◆ Task statement ◆
Only the number is needed: count the lines below that hold the string "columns".

BEGIN

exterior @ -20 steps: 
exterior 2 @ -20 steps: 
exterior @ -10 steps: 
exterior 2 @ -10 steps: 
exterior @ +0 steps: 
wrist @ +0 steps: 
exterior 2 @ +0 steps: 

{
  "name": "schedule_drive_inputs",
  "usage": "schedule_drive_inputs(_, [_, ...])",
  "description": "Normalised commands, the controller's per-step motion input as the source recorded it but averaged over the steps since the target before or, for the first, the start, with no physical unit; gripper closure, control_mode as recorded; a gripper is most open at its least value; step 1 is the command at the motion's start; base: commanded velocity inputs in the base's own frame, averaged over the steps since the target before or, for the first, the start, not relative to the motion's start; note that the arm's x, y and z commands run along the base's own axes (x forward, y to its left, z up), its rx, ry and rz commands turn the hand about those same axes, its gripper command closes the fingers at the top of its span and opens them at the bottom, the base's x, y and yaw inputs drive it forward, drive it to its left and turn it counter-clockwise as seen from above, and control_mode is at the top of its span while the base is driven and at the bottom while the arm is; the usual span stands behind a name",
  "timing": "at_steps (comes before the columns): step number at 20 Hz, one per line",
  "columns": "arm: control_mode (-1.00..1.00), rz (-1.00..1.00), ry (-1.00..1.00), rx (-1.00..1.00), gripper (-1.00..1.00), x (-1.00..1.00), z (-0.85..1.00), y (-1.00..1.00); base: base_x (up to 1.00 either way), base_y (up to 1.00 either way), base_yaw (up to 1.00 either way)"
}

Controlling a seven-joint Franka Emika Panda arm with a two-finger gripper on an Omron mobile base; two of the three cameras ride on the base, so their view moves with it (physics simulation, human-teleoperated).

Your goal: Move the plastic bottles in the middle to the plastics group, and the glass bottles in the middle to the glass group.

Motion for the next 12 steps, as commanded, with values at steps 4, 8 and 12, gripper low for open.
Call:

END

◆ Task solution ◆
2